Вскоре я тоже всеми силами стремился как можно чаще видеть хромую девочку, говорить с нею или молча сидеть рядом, на лавочке у ворот, - с нею и молчать было приятно. Была она чистенькая, точно птица пеночка, и прекрасно рассказывала о том, как живут казаки на Дону: там она долго жила у дяди, машиниста маслобойни, потом отец её, слесарь, переехал в Нижний.

- А ещё дядя, второй, так тот служит при самом царе.

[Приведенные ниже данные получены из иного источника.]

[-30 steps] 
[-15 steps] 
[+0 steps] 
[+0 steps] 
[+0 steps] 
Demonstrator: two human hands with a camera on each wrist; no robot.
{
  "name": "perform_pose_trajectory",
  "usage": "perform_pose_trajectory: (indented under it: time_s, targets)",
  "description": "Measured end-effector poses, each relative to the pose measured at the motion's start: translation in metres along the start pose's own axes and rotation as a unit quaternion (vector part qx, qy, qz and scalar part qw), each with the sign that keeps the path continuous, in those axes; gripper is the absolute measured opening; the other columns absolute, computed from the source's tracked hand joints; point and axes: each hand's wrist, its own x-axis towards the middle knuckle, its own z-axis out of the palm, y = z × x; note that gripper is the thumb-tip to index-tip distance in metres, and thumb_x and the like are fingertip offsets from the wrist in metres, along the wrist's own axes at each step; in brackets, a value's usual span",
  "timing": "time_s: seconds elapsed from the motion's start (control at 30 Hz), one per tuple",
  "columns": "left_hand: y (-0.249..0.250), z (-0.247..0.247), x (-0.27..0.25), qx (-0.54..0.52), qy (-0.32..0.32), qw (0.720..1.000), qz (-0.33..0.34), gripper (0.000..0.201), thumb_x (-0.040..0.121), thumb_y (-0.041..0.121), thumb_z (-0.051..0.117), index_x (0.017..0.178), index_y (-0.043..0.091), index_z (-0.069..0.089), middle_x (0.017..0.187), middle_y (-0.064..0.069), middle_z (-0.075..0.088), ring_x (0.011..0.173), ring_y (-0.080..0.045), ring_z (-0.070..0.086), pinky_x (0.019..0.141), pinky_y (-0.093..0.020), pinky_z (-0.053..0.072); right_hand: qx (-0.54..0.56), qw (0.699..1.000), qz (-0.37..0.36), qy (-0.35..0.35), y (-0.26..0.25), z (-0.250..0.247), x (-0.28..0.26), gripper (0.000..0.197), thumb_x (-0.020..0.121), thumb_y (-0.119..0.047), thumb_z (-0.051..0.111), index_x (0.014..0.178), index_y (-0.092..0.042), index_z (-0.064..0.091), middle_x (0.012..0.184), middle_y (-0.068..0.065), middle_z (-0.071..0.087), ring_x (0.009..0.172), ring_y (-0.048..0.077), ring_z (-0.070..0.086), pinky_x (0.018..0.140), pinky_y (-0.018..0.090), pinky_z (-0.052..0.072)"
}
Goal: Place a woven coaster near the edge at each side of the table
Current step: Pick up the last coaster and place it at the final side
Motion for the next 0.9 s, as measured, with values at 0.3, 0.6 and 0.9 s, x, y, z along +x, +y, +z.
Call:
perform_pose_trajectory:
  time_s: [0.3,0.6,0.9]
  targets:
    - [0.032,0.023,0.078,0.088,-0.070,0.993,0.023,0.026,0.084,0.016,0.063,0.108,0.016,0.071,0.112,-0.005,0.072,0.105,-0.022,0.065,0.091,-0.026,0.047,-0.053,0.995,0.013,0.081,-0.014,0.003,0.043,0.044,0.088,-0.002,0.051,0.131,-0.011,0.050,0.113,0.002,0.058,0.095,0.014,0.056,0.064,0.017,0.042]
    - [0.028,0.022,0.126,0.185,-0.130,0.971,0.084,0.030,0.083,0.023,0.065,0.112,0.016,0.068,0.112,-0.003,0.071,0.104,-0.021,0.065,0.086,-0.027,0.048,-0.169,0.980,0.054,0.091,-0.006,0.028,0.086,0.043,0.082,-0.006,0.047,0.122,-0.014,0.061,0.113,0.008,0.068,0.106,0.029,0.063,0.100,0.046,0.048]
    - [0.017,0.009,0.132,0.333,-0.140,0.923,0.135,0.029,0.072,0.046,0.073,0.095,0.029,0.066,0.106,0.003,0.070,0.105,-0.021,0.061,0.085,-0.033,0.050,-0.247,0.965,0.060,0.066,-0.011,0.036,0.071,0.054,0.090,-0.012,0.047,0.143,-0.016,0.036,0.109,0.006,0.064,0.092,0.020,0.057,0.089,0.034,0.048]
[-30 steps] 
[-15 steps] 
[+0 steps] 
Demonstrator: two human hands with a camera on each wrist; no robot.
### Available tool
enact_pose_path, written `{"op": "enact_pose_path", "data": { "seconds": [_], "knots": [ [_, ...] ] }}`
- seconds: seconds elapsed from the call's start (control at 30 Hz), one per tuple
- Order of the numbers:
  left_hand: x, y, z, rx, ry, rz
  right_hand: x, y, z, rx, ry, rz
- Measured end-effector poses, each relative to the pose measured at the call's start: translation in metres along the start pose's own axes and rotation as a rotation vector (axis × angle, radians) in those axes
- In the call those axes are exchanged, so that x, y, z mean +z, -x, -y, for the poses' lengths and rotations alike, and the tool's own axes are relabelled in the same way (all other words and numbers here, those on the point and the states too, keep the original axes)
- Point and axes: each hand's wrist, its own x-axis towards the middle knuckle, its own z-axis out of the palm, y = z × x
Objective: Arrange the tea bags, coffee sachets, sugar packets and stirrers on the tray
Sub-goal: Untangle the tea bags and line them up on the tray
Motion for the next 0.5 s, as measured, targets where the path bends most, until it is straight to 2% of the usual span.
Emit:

Вечерами, по праздникам, всё население улицы выходило "за ворота", парни и девушки отправлялись на кладбище водить хороводы, мужики расходились по трактирам, на улице оставались бабы и ребятишки. Бабы рассаживались у ворот прямо на песке или на лавочках и поднимали громкий галдёж, ссорясь и судача; ребятишки начинали играть в лапту, в городки, в "шар-мазло", - матери следили за играми, поощряя ловких, осмеивая плохих игроков. Было оглушительно шумно и незабвенно весело; присутствие и внимание "больших", возбуждая нас, мелочь, вносило во все игры особенное оживление, страстное соперничество. Но как бы сильно ни увлекались игрою мы трое - Кострома, Чурка и я, - всё-таки нет-нет да тот или другой бежит похвастаться перед хроменькой девушкой.

- Видела, Людмила, как я все пять чушек из города вышиб?

Она ласково улыбалась, кивая головой несколько раз кряду.

Раньше наша компания старалась держаться во всех играх вместе, а теперь я видел, что Чурка и Кострома играют всегда в разных партиях, всячески соперничая друг с другом в ловкости и силе, часто - до слёз и драки. Однажды они подрались так бешено, что должны были вмешаться большие, и врагов разливали водою, как собак.